Patrick McKenzie Profile picture
I work for the Internet and am an advisor to @stripe. These are my personal opinions unless otherwise noted.

Sep 14, 2020, 7 tweets

In an update on "we create our tools and then our tools create us", I wonder how the collaboration software we have is going to leave fingerprints on the types of organizations we build and how effective they are.

You know how you can *basically* tell when a SaaS app is built on Rails because of design patterns which are very common in the community and things it makes rather easy?
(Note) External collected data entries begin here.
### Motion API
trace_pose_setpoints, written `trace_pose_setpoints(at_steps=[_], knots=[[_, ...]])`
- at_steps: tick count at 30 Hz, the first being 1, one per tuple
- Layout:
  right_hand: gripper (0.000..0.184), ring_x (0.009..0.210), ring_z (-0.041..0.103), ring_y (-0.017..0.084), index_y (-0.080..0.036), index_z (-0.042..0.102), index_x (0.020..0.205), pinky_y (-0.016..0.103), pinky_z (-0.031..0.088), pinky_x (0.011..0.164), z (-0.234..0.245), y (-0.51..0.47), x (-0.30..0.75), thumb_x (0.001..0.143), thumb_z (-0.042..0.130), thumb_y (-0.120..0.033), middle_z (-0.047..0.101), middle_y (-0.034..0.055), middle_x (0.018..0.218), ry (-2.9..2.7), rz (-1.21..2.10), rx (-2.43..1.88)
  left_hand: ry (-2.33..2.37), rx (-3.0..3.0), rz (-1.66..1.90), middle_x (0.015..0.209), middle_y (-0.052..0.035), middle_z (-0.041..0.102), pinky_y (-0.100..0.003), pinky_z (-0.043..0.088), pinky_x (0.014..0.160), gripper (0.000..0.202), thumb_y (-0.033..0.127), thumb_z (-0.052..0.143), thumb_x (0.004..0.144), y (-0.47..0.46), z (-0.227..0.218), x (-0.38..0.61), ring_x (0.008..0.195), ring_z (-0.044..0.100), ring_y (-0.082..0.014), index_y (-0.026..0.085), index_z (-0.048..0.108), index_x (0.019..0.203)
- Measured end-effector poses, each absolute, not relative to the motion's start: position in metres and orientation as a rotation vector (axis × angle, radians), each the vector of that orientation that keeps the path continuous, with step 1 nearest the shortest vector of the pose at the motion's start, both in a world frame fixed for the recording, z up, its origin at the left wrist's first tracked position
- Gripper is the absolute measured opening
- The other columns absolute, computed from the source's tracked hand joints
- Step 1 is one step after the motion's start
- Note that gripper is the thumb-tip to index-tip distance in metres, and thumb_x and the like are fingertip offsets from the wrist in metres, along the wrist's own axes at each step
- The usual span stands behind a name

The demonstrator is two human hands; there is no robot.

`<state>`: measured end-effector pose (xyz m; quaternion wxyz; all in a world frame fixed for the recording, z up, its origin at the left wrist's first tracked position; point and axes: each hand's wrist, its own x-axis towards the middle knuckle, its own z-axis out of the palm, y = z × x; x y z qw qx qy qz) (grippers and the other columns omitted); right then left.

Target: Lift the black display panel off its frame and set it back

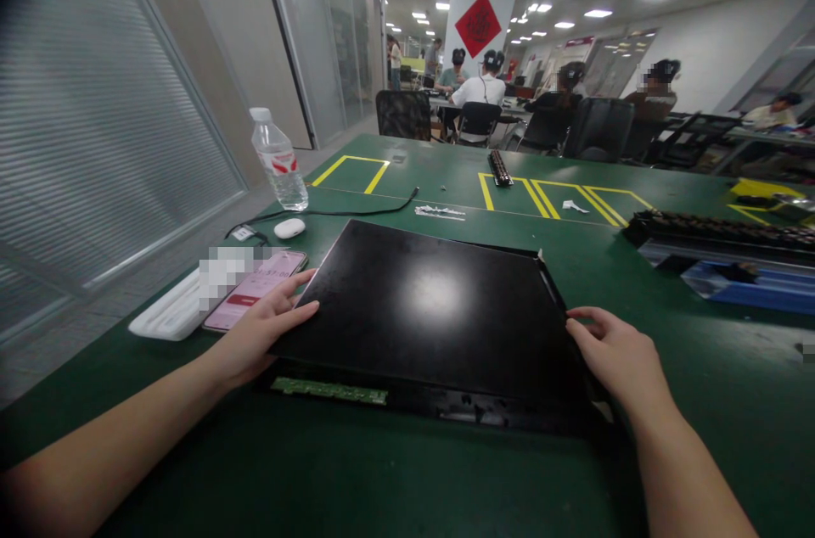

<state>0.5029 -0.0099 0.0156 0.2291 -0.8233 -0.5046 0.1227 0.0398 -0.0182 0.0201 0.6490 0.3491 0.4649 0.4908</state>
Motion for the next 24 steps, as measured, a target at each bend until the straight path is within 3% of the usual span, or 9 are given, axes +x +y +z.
trace_pose_setpoints(at_steps=[19,24], knots=[[0.031,0.084,0.073,0.035,-0.029,0.078,0.085,0.047,0.054,0.078,0.0115,-0.0071,0.5076,0.071,0.062,-0.052,0.08,0.0086,0.083,-1.404,0.296,-2.261,1.071,0.799,1.108,0.12,-0.0126,0.084,-0.032,0.066,0.072,0.091,0.02,0.091,0.076,-0.0183,0.019,0.0399,0.094,0.083,-0.0301,0.023,0.048,0.157],[0.031,0.087,0.073,0.036,-0.029,0.078,0.085,0.048,0.054,0.081,0.0124,-0.0082,0.5051,0.069,0.062,-0.05,0.08,0.0086,0.083,-1.343,0.322,-2.263,1.113,0.734,1.152,0.121,-0.0105,0.084,-0.029,0.064,0.069,0.073,0.023,0.082,0.085,-0.018,0.0214,0.0397,0.095,0.083,-0.0283,0.024,0.057,0.154]])
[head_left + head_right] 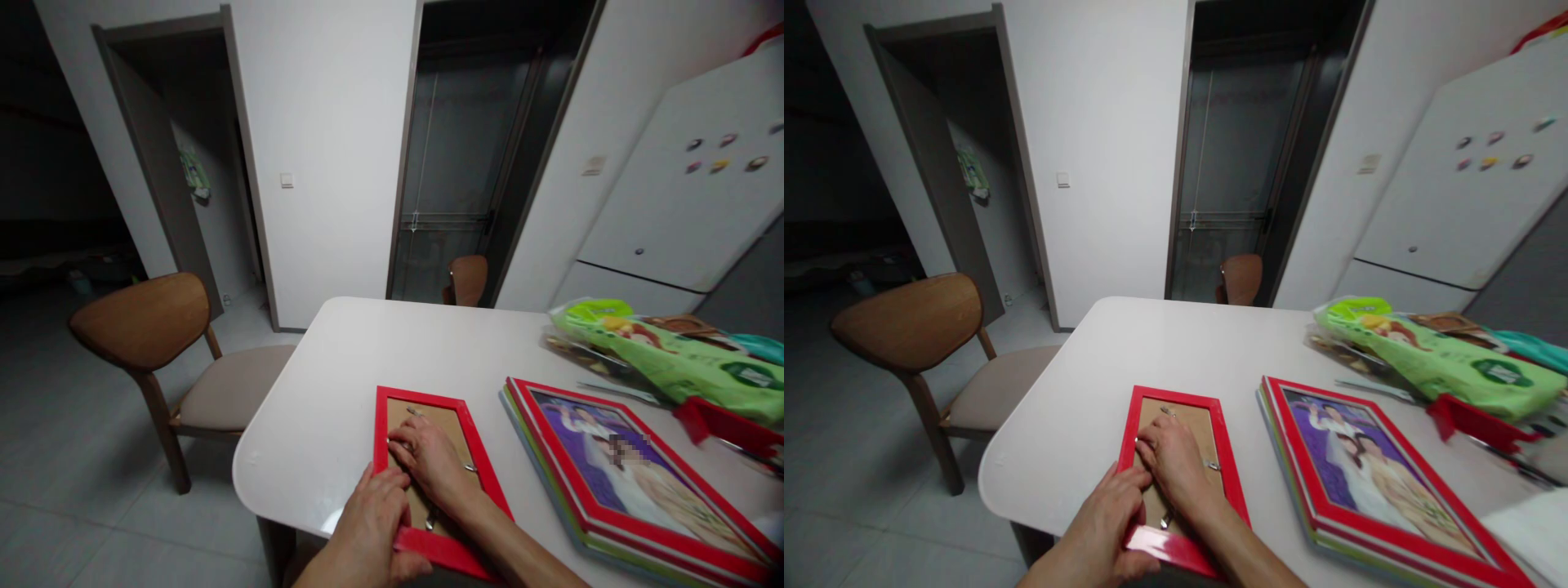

I think we'll start to see that, but for companies.

The most people you can have in a meeting productively is defined by Zoom, the maximum size of an organization's working memory by Google Docs, the interoperability of engineering teams by Jira / Github, the social dynamics of suborgs by emergent behaviors of first-gen Slackers.

I am reminded of someone, and I can't remember who it was, observing that a Japanese company made a feature request to Zoom "Can we set the amount of real estate speakers get onscreen in group view to reflect the hierarchy?"

Which might be a "too perfect to factcheck" anecdote.

I also think that some people are going to be "good at Zoom" or "good at Slack" in the same way that people say "good at Twitter", and I very much don't mean the traditional sense of software education "knows all the shortcuts and how to debug common issues."

Sooner or later executive performance reviews are going to start saying "Areas for improvement: relative to other executives at your level, your Zoom presence does not project confidence and vision. Work on transitions, unforced humor, microexpressions, and your lighting setup."

And eventually that review will not mention "Zoom presence" at all, in a same way that email ability has receded into the background as "things you assume somebody just has on total lock by a certain point or they'd never get anything done."